Improve messaging when ReadMessages detects a corrupted message.
Added tests for various control flag behaviors.
Change-Id: I1ea3ebae7c1e15e0bc5ce5586ac7752bde20cb80
Signed-off-by: Brian Smartt <brian.smartt@bluerivertech.com>
diff --git a/aos/events/logging/logfile_utils.cc b/aos/events/logging/logfile_utils.cc
index 59b106e..ecdf5d6 100644
--- a/aos/events/logging/logfile_utils.cc
+++ b/aos/events/logging/logfile_utils.cc
@@ -50,6 +50,17 @@
"Some old log files have two headers at the beginning. Use the "
"last header as the actual header.");
+DEFINE_bool(crash_on_corrupt_message, true,
+ "When true, MessageReader will crash the first time a message "
+ "with corrupted format is found. When false, the crash will be "
+ "suppressed, and any remaining readable messages will be "
+ "evaluated to present verified vs corrupted stats.");
+
+DEFINE_bool(ignore_corrupt_messages, false,
+ "When true, and crash_on_corrupt_message is false, then any "
+ "corrupt message found by MessageReader be silently ignored, "
+ "providing access to all uncorrupted messages in a logfile.");
+
namespace aos::logger {
namespace {
@@ -389,15 +400,19 @@
}
void SpanReader::ConsumeMessage() {
- consumed_data_ +=
+ size_t consumed_size =
flatbuffers::GetPrefixedSize(data_.data() + consumed_data_) +
sizeof(flatbuffers::uoffset_t);
+ consumed_data_ += consumed_size;
+ total_consumed_ += consumed_size;
}
absl::Span<const uint8_t> SpanReader::ReadMessage() {
absl::Span<const uint8_t> result = PeekMessage();
if (result != absl::Span<const uint8_t>()) {
ConsumeMessage();
+ } else {
+ is_finished_ = true;
}
return result;
}
@@ -427,6 +442,8 @@
return false;
}
+ total_read_ += count;
+
return true;
}
@@ -504,6 +521,9 @@
: span_reader_(filename),
raw_log_file_header_(
SizePrefixedFlatbufferVector<LogFileHeader>::Empty()) {
+ set_crash_on_corrupt_message_flag(FLAGS_crash_on_corrupt_message);
+ set_ignore_corrupt_messages_flag(FLAGS_ignore_corrupt_messages);
+
std::optional<SizePrefixedFlatbufferVector<LogFileHeader>>
raw_log_file_header = ReadHeader(&span_reader_);
@@ -514,6 +534,8 @@
CHECK(raw_log_file_header_.Verify()) << "Log file header is corrupted";
+ total_verified_before_ = span_reader_.TotalConsumed();
+
max_out_of_order_duration_ =
FLAGS_max_out_of_order > 0
? chrono::duration_cast<chrono::nanoseconds>(
@@ -527,11 +549,84 @@
std::shared_ptr<UnpackedMessageHeader> MessageReader::ReadMessage() {
absl::Span<const uint8_t> msg_data = span_reader_.ReadMessage();
if (msg_data == absl::Span<const uint8_t>()) {
+ if (is_corrupted()) {
+ LOG(ERROR) << "Total corrupted volumes: before = "

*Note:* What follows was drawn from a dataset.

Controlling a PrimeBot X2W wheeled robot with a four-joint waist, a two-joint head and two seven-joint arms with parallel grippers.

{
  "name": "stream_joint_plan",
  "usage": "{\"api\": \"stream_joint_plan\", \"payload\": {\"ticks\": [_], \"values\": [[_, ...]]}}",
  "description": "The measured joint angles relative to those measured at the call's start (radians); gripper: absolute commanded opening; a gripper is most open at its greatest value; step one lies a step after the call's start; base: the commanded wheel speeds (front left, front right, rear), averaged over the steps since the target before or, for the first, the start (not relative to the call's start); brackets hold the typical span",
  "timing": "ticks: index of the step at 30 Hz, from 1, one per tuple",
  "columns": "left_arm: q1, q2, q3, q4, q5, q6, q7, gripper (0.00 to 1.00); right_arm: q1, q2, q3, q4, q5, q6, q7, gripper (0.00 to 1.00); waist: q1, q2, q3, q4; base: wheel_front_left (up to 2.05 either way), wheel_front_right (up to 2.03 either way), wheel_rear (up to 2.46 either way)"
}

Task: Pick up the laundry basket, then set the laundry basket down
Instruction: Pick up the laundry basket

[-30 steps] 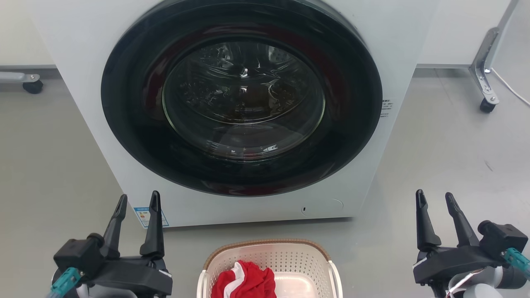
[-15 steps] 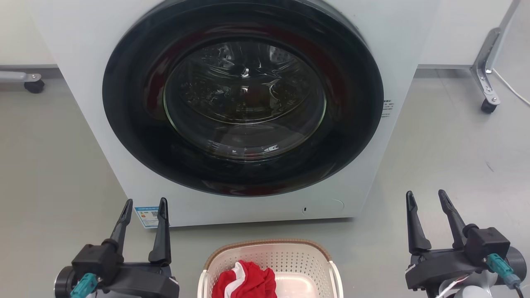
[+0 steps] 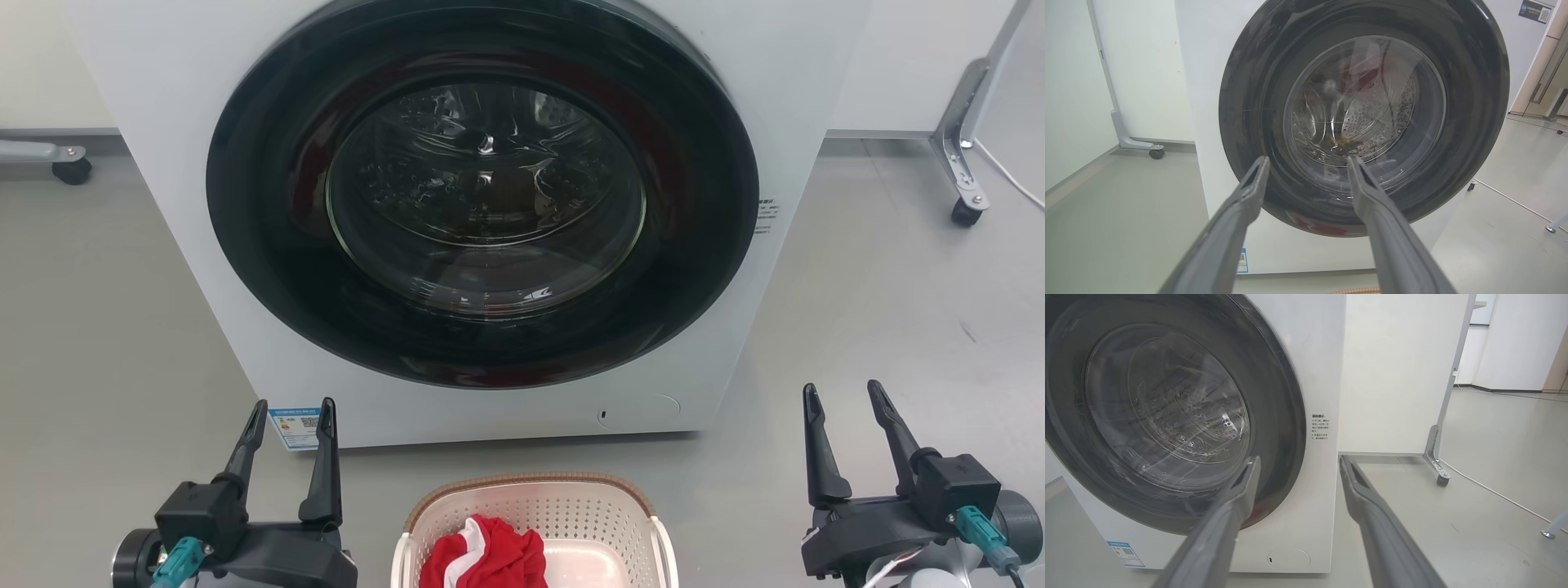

+ << total_verified_before_
+ << " | corrupted = " << total_corrupted_
+ << " | during = " << total_verified_during_
+ << " | after = " << total_verified_after_ << std::endl;
+ }
+
+ if (span_reader_.IsIncomplete()) {
+ LOG(ERROR) << "Unable to access some messages in " << filename()
+ << " : " << span_reader_.TotalRead() << " bytes read, "
+ << span_reader_.TotalConsumed() << " bytes usable."
+ << std::endl;
+ }
return nullptr;
}
SizePrefixedFlatbufferSpan<MessageHeader> msg(msg_data);
- CHECK(msg.Verify()) << ": Corrupted message from " << filename();
+
+ if (crash_on_corrupt_message_flag_) {
+ CHECK(msg.Verify()) << "Corrupted message at offset "
+ << total_verified_before_
+ << " found within " << filename()
+ << "; set --nocrash_on_corrupt_message to see summary;"
+ << " also set --ignore_corrupt_messages to process"
+ << " anyway";
+
+ } else if (!msg.Verify()) {
+ LOG(ERROR) << "Corrupted message at offset "
+ << total_verified_before_
+ << " from " << filename() << std::endl;
+
+ total_corrupted_ += msg_data.size();
+
+ while (true) {
+ absl::Span<const uint8_t> msg_data = span_reader_.ReadMessage();
+
+ if (msg_data == absl::Span<const uint8_t>()) {
+ if (!ignore_corrupt_messages_flag_) {
+ LOG(ERROR) << "Total corrupted volumes: before = "
+ << total_verified_before_
+ << " | corrupted = " << total_corrupted_
+ << " | during = " << total_verified_during_
+ << " | after = " << total_verified_after_ << std::endl;
+
+ if (span_reader_.IsIncomplete()) {
+ LOG(ERROR) << "Unable to access some messages in " << filename()
+ << " : " << span_reader_.TotalRead() << " bytes read, "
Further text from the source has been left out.